Review: Crimson Gem Saga (PSP)May 26th, 2009 | Written by Chris Selogy | Topic: Sony PSP
It’s always nice when an RPG comes along that tries to do away with gimmicks in their battle system and present a simple set-up that is more fun to play. Atlus’ Crimson Gem Saga adheres to that old school-style turn-based gameplay that lets the game focus more on presenting an enjoyable story than gimmicks to set itself apart from the pack.
Crimson Gem Saga stars a man named Killian that is fresh out of the Green Hill Academy for chevaliers and heads out to find his place in the world after a disappointing finish as the salutatorian of his class. This ends with forming a group of four adventurers to find this powerful Wicked stone to stop it from being used for evil purposes. The story is enjoyable with enough good humor thrown in to keep it entertaining after the many hours it takes to beat the game.

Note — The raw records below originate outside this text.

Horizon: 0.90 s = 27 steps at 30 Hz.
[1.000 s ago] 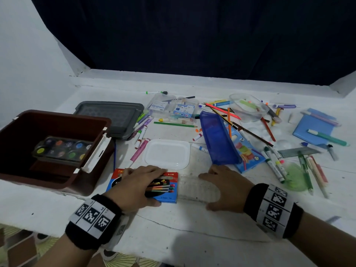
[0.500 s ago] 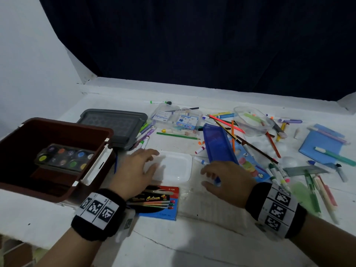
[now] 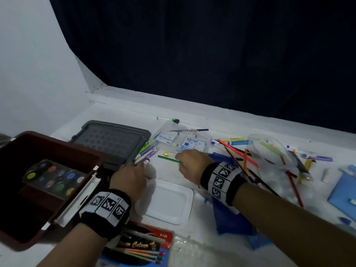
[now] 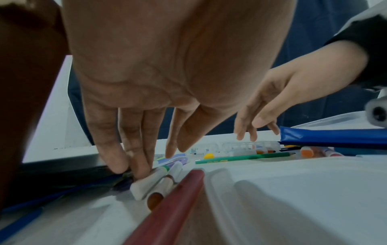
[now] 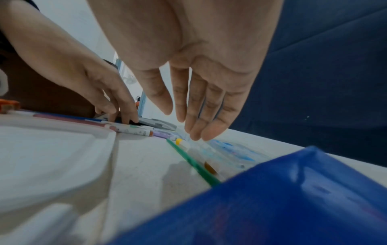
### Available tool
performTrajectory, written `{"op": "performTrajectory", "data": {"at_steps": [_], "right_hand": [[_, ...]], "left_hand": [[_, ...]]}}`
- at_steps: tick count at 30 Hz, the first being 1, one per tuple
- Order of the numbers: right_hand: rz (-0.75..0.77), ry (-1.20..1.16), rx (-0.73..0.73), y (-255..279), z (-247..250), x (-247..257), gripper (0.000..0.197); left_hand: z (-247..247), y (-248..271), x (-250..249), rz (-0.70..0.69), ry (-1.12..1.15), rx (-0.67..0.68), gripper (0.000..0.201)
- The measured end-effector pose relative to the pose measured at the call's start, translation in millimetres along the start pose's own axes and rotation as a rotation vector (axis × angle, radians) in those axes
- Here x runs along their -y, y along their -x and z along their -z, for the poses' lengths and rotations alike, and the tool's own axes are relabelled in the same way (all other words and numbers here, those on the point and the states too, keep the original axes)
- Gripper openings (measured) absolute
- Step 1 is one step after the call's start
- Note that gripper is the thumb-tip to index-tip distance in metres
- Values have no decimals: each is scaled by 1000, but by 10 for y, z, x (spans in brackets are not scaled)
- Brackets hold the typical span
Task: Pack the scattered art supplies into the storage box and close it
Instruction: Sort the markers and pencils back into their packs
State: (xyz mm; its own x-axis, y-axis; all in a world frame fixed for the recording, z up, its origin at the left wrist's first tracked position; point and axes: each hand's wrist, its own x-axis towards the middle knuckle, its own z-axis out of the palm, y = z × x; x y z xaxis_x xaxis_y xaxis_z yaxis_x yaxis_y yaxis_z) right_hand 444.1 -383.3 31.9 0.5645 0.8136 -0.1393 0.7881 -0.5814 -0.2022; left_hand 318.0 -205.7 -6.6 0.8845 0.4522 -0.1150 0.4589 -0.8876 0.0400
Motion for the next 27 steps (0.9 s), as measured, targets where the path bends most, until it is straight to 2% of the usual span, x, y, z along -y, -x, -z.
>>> {"op": "performTrajectory", "data": {"at_steps": [8, 13, 16, 19, 21, 23, 27], "right_hand": [[145, 140, 39, -532, -70, 70, 28], [79, 320, 82, -660, -87, 155, 29], [75, 357, 96, -670, -84, 153, 24], [56, 330, 70, -658, -71, 145, 30], [43, 283, 38, -618, -38, 154, 35], [37, 230, -55, -529, 6, 157, 35], [51, 105, -283, -157, 114, 171, 19]], "left_hand": [[37, -49, -26, -48, -34, 26, 39], [69, -85, -18, -60, 67, 43, 42], [74, -109, 5, -60, 141, 39, 42], [55, -125, 40, -58, 238, 18, 40], [60, -115, 47, -65, 299, -12, 39], [96, -85, 38, -100, 359, -66, 42], [246, 29, -17, -242, 477, -210, 56]]}}
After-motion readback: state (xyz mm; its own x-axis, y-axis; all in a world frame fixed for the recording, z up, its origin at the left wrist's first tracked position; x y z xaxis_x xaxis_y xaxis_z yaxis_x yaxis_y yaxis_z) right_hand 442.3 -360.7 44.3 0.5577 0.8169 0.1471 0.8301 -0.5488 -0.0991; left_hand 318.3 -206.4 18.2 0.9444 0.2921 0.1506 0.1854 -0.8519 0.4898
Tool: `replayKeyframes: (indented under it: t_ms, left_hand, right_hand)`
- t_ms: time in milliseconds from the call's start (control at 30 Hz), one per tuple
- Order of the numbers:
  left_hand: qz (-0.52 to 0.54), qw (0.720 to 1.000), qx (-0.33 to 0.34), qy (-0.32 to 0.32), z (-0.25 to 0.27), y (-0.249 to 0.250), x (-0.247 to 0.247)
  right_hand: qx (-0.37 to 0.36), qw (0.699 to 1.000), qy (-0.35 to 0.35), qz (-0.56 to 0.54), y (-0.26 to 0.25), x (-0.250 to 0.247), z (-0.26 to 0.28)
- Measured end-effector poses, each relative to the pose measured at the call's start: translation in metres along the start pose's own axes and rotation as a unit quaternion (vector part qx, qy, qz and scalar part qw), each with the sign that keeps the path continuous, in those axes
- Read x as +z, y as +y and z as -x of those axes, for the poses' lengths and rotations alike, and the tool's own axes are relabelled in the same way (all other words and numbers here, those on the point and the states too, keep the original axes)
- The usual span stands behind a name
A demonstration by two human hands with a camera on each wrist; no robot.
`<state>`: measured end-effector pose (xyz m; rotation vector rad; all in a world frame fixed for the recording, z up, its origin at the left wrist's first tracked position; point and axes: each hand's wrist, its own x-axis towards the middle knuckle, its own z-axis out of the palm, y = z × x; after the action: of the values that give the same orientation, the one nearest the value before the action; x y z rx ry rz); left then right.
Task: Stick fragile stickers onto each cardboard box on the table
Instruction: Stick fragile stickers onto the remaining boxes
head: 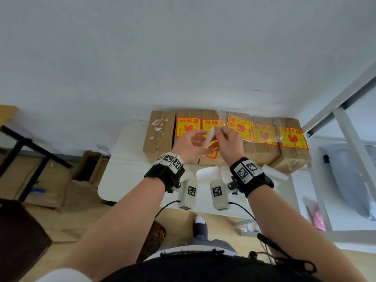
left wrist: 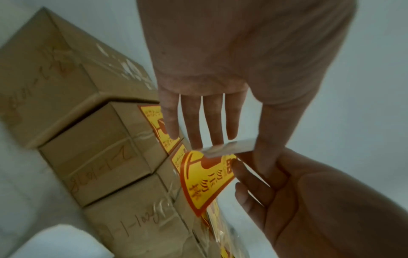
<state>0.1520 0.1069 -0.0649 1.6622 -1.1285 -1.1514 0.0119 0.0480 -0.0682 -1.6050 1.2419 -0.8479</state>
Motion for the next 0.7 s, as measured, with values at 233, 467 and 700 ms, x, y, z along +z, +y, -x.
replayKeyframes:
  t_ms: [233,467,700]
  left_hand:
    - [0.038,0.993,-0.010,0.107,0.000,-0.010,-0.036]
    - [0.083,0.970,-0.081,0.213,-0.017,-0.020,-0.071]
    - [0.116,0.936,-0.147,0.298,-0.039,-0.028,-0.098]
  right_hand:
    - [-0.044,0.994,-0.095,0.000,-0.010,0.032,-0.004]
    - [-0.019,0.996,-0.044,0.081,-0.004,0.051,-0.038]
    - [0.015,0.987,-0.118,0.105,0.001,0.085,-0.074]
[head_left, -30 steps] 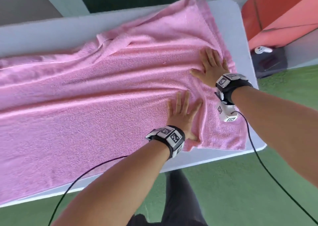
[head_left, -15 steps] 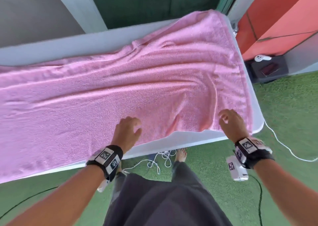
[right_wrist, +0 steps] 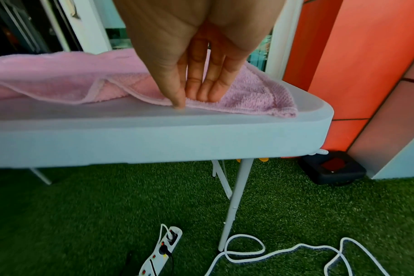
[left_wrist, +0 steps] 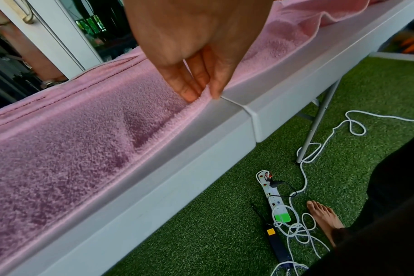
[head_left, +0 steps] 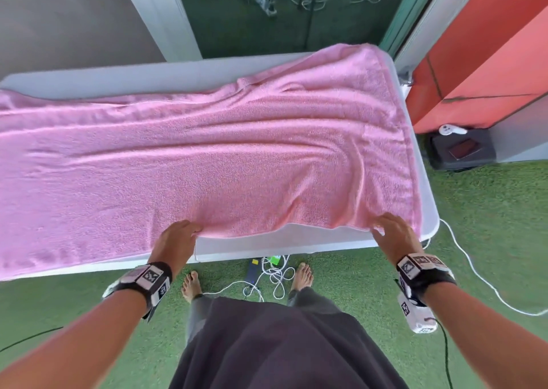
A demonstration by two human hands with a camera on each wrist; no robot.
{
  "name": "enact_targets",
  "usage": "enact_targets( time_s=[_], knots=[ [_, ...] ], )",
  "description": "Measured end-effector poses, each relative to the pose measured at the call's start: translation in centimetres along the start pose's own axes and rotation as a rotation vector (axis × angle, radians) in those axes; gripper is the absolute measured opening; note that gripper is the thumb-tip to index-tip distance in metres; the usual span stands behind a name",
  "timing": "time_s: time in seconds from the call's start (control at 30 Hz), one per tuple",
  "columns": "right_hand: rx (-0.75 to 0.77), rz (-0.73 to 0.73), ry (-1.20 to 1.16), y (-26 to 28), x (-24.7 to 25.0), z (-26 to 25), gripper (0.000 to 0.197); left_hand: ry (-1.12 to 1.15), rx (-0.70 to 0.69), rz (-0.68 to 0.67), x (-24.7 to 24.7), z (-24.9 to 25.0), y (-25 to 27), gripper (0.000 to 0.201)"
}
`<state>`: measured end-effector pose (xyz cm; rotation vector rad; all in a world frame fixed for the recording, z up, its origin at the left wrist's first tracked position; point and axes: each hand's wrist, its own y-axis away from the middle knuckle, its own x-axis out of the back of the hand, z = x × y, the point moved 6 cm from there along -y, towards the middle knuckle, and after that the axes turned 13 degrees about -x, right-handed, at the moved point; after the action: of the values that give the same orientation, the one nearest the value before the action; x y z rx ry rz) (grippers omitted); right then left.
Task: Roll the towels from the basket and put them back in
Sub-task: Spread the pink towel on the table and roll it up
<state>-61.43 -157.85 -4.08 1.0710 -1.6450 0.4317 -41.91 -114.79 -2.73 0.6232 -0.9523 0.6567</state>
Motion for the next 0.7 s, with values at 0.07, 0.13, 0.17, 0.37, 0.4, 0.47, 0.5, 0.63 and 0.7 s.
enact_targets(
  time_s=[0.07,0.13,0.17,0.37,0.4,0.47,0.5,0.63,0.7],
  knots=[
    [-0.018,-0.001,0.007,-0.5,0.0,0.2,0.013,0.002,0.003,0.016,0.3,0.2,-0.5,0.02],
    [-0.06,-0.021,0.009,-0.9,0.0,0.2,0.013,0.013,0.011,0.032,0.4,0.1,-0.7,0.019],
    [-0.087,-0.023,0.009,-1.1,0.1,0.3,0.013,0.016,0.017,0.036,0.4,0.0,-0.8,0.019],
    [-0.242,-0.002,-0.049,1.2,1.6,3.6,0.006,0.02,-0.001,0.059,0.4,-0.1,0.4,0.011],
    [-0.271,-0.006,-0.044,2.1,1.7,4.3,0.006,0.023,-0.018,0.055,0.4,0.2,0.8,0.008],
    [-0.325,-0.039,0.001,3.8,1.3,5.4,0.009,0.061,-0.036,-0.009,-0.1,0.7,1.6,0.008],
    [-0.351,-0.06,0.035,4.7,1.1,5.8,0.01,0.096,-0.038,-0.067,-0.6,0.8,2.0,0.01],
    [-0.353,-0.113,0.058,6.8,-1.0,4.4,0.02,0.2,-0.022,-0.165,-1.4,0.3,3.5,0.014],
    [-0.283,-0.15,-0.002,7.1,-2.7,0.7,0.023,0.199,0.004,-0.123,-0.7,-0.9,4.5,0.017]
  ],
)
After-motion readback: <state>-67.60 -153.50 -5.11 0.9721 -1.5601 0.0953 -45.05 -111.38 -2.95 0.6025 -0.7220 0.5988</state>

After the first arc, your group of adventurers is sent off on a quest to collect the remaining Wicked stones, which presents the first major issue with the pacing of the story. After breezing through the first ten hours at a nice pace through the story, the first stone takes a hefty ten to fifteen hours to complete as you’re given about ten extra steps through three towns and three dungeons that feels like a ton of fluff and extra complexity compared to how the game starts. These aren’t simple dungeons either, as two of the three you’ll run into can be confusing enough to get lost easily without a simple map that you could bring up to remember where you’ve been and where you’re headed. Another dungeon immediately following the discovery of the second Wicked stone introduces another dungeon you must get through that is just a maze, with many rooms that look the same unless you map the dungeon yourself to get through the confusing mess that is called a dungeon. If there was a simple option to buy a map like the monster compendium that you can purchase to reveal enemy weaknesses and their level, this would not be as much of an issue at all.

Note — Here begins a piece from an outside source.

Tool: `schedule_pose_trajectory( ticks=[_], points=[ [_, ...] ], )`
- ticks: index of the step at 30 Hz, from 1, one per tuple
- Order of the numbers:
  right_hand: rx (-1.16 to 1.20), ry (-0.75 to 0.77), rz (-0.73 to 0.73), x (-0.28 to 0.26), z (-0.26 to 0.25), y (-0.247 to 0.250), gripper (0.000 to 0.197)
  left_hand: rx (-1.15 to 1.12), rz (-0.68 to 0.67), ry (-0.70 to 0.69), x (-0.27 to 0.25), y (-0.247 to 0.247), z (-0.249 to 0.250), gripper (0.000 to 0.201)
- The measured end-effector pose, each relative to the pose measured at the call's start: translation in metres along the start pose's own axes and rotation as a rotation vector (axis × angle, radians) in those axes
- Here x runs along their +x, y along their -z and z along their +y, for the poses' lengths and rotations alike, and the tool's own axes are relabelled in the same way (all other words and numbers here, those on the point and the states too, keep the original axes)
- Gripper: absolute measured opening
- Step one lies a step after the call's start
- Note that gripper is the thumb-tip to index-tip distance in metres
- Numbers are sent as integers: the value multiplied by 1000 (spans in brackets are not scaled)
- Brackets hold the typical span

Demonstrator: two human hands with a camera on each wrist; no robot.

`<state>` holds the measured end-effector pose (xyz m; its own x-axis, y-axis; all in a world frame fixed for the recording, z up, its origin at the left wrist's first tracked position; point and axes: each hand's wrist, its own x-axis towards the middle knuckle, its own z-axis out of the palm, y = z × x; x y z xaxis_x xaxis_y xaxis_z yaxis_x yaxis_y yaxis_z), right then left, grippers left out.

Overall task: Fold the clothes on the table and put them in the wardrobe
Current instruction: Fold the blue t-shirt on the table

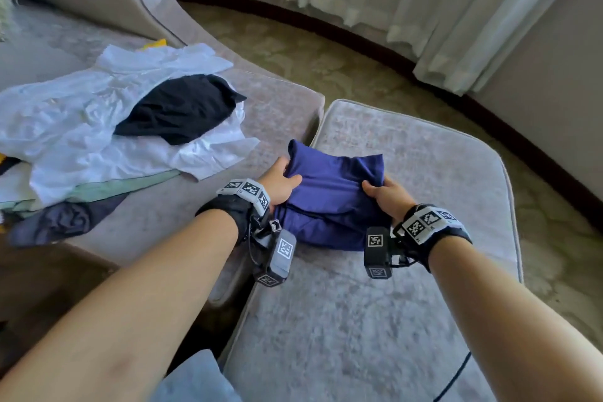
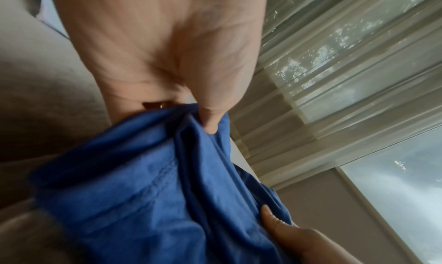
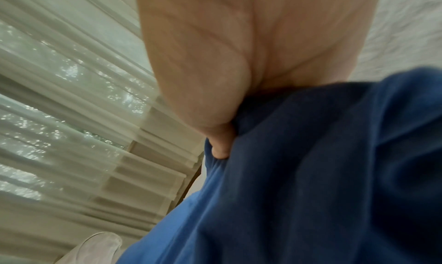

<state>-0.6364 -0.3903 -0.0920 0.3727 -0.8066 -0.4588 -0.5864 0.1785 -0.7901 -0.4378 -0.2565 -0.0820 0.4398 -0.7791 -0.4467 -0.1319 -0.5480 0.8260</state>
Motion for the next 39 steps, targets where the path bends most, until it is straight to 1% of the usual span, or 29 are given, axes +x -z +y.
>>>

The battle system in Crimson Gem Saga is simple fun with the basic options that you’d expect from your typical turn-based RPG on the SNES or PS1. There are a few tweaks that compliment the simple battle system nicely, such as the ability to ambush enemies that you see outside of towns for the first hit advantage, a combo system that lets you get a few extra hits when prompted to do so, and even teamwork moves that you can unlock by using the skill trees. It would have been nice to have something to differentiate harder enemies from the easier enemies that roam dungeons like other games with a similar feature that changed colors or their size to let you get an idea of what you may be getting into beforehand, but all you’ll see here are blue ogres that roam the countryside.

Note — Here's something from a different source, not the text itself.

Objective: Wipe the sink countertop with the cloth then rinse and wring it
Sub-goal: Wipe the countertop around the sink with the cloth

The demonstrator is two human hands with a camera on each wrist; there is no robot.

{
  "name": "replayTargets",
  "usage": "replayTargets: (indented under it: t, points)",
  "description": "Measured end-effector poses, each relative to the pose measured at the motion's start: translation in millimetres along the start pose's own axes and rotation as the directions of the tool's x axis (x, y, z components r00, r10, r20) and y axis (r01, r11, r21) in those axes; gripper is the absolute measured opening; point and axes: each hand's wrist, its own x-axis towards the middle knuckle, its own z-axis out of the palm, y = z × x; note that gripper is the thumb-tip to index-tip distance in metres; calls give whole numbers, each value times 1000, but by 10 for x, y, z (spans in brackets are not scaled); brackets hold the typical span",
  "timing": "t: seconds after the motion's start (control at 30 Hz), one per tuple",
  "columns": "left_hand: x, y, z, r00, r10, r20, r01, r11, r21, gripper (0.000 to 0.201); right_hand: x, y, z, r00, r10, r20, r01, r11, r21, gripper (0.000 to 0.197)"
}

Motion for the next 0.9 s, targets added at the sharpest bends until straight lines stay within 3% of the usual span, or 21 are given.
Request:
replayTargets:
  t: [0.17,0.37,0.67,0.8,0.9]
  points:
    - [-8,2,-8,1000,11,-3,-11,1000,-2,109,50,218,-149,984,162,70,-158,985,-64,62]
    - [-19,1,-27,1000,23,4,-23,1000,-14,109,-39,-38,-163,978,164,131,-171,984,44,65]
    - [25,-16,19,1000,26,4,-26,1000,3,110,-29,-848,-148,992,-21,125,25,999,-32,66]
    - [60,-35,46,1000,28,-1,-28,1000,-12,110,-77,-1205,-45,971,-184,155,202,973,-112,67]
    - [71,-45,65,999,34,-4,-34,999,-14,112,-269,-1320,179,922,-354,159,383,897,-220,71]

Crimson Gem Saga does look very good with its hand drawn style of sprites that works well enough, though a bit more work into making it feel like more than just a pretty backdrop could’ve added a lot to the visual style. There are some small hiccups here and there where battle animations stutter, particularly with this bomb-throwing humanoid rat enemy you run into constantly during one of the dungeons, along with some clipping issues where Killian’s sprite pops above tree branches and other items it shouldn’t. Load screens are all over the place, especially in dungeons, as many of the areas in the game are cut up into smaller pieces, so prepare to see even more of that blue ogre than you’d expect.
Crimson Gem Saga does have great audio, with a lot of good music playing in the background as you fight or explore. Voice acting has been added to the North American release for this game, which helps differentiate more important dialogue scenes from the rest and does a nice job of adding to these characters.
Crimson Gem Saga does provide a fun experience as a simpler turn-based RPG, but the maze-like dungeons that don’t offer maps to alleviate confusion sour the experience quite a bit. It’s not a complete turn-off, but made what was an engrossing experience more of a chore as time went on. If you’re a PSP owner that craves for good RPGs, this is probably the best original RPG you will have seen since Crisis Core from last spring and it’s a decent purchase for a new, solid RPG to play on the go.